Provided material:
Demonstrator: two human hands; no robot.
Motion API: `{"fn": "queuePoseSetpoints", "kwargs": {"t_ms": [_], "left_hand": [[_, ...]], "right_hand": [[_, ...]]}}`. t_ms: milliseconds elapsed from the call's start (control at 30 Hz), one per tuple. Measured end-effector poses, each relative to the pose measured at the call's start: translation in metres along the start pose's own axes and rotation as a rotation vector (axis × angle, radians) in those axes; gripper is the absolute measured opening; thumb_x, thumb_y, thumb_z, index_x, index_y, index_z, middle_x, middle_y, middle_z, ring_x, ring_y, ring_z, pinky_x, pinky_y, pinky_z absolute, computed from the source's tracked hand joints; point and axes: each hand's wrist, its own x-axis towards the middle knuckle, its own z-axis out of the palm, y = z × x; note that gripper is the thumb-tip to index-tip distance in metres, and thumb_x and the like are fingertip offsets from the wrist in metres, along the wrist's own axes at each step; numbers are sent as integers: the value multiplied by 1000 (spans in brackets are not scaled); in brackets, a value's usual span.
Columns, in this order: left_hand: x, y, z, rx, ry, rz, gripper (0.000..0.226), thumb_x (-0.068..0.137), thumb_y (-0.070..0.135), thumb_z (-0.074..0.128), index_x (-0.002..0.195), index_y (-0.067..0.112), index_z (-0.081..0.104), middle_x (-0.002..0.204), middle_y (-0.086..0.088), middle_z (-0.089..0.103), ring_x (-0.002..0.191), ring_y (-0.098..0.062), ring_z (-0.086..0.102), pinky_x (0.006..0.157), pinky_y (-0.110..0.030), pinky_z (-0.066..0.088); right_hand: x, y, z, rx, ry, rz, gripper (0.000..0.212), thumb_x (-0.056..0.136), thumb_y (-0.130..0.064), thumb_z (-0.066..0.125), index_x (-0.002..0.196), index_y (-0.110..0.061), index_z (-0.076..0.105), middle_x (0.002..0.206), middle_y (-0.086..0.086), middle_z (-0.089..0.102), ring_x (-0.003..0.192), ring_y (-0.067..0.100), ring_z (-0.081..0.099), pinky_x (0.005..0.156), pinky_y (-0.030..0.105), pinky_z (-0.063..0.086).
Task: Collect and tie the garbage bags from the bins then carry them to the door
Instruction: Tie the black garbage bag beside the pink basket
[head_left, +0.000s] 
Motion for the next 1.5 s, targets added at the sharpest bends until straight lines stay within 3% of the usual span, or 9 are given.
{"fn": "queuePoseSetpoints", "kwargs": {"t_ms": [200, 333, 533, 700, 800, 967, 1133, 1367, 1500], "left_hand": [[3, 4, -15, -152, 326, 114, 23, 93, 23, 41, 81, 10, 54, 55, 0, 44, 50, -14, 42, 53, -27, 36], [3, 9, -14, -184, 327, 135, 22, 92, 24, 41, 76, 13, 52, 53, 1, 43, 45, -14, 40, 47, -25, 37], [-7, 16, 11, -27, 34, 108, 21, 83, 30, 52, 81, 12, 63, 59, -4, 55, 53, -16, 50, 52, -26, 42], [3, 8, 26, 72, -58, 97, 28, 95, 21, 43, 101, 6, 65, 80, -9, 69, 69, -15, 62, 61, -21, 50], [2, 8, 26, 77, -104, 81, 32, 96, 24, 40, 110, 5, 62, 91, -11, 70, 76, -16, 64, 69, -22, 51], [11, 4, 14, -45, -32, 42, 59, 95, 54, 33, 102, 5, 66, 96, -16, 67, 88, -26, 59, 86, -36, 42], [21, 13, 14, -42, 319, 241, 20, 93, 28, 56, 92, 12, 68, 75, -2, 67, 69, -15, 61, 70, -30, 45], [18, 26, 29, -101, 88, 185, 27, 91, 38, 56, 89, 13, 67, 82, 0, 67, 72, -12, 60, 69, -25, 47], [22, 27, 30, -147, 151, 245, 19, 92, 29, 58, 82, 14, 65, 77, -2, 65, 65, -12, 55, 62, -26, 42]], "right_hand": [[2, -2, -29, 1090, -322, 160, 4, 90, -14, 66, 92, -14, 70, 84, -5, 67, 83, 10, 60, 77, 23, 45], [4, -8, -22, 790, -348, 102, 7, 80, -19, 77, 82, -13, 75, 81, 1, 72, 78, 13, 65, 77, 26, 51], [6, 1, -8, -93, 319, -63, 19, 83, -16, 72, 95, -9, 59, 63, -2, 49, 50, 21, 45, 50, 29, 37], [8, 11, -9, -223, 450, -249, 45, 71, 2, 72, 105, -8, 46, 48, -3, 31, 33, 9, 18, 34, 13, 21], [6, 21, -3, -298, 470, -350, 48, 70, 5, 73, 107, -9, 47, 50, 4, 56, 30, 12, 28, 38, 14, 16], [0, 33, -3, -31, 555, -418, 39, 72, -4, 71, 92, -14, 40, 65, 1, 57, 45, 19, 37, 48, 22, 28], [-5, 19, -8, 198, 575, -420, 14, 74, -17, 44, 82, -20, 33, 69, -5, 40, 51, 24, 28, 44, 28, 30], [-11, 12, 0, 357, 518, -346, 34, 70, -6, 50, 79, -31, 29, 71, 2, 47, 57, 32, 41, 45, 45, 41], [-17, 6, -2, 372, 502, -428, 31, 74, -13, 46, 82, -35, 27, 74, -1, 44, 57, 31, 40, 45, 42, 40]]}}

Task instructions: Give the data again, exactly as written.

Exercise solution:
Demonstrator: two human hands; no robot.
Motion API: `{"fn": "queuePoseSetpoints", "kwargs": {"t_ms": [_], "left_hand": [[_, ...]], "right_hand": [[_, ...]]}}`. t_ms: milliseconds elapsed from the call's start (control at 30 Hz), one per tuple. Measured end-effector poses, each relative to the pose measured at the call's start: translation in metres along the start pose's own axes and rotation as a rotation vector (axis × angle, radians) in those axes; gripper is the absolute measured opening; thumb_x, thumb_y, thumb_z, index_x, index_y, index_z, middle_x, middle_y, middle_z, ring_x, ring_y, ring_z, pinky_x, pinky_y, pinky_z absolute, computed from the source's tracked hand joints; point and axes: each hand's wrist, its own x-axis towards the middle knuckle, its own z-axis out of the palm, y = z × x; note that gripper is the thumb-tip to index-tip distance in metres, and thumb_x and the like are fingertip offsets from the wrist in metres, along the wrist's own axes at each step; numbers are sent as integers: the value multiplied by 1000 (spans in brackets are not scaled); in brackets, a value's usual span.
Columns, in this order: left_hand: x, y, z, rx, ry, rz, gripper (0.000..0.226), thumb_x (-0.068..0.137), thumb_y (-0.070..0.135), thumb_z (-0.074..0.128), index_x (-0.002..0.195), index_y (-0.067..0.112), index_z (-0.081..0.104), middle_x (-0.002..0.204), middle_y (-0.086..0.088), middle_z (-0.089..0.103), ring_x (-0.002..0.191), ring_y (-0.098..0.062), ring_z (-0.086..0.102), pinky_x (0.006..0.157), pinky_y (-0.110..0.030), pinky_z (-0.066..0.088); right_hand: x, y, z, rx, ry, rz, gripper (0.000..0.212), thumb_x (-0.056..0.136), thumb_y (-0.130..0.064), thumb_z (-0.066..0.125), index_x (-0.002..0.196), index_y (-0.110..0.061), index_z (-0.076..0.105), middle_x (0.002..0.206), middle_y (-0.086..0.086), middle_z (-0.089..0.102), ring_x (-0.003..0.192), ring_y (-0.067..0.100), ring_z (-0.081..0.099), pinky_x (0.005..0.156), pinky_y (-0.030..0.105), pinky_z (-0.063..0.086).
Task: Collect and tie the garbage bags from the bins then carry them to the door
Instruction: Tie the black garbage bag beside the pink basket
[head_left, +0.000s] 
Motion for the next 1.5 s, targets added at the sharpest bends until straight lines stay within 3% of the usual span, or 9 are given.
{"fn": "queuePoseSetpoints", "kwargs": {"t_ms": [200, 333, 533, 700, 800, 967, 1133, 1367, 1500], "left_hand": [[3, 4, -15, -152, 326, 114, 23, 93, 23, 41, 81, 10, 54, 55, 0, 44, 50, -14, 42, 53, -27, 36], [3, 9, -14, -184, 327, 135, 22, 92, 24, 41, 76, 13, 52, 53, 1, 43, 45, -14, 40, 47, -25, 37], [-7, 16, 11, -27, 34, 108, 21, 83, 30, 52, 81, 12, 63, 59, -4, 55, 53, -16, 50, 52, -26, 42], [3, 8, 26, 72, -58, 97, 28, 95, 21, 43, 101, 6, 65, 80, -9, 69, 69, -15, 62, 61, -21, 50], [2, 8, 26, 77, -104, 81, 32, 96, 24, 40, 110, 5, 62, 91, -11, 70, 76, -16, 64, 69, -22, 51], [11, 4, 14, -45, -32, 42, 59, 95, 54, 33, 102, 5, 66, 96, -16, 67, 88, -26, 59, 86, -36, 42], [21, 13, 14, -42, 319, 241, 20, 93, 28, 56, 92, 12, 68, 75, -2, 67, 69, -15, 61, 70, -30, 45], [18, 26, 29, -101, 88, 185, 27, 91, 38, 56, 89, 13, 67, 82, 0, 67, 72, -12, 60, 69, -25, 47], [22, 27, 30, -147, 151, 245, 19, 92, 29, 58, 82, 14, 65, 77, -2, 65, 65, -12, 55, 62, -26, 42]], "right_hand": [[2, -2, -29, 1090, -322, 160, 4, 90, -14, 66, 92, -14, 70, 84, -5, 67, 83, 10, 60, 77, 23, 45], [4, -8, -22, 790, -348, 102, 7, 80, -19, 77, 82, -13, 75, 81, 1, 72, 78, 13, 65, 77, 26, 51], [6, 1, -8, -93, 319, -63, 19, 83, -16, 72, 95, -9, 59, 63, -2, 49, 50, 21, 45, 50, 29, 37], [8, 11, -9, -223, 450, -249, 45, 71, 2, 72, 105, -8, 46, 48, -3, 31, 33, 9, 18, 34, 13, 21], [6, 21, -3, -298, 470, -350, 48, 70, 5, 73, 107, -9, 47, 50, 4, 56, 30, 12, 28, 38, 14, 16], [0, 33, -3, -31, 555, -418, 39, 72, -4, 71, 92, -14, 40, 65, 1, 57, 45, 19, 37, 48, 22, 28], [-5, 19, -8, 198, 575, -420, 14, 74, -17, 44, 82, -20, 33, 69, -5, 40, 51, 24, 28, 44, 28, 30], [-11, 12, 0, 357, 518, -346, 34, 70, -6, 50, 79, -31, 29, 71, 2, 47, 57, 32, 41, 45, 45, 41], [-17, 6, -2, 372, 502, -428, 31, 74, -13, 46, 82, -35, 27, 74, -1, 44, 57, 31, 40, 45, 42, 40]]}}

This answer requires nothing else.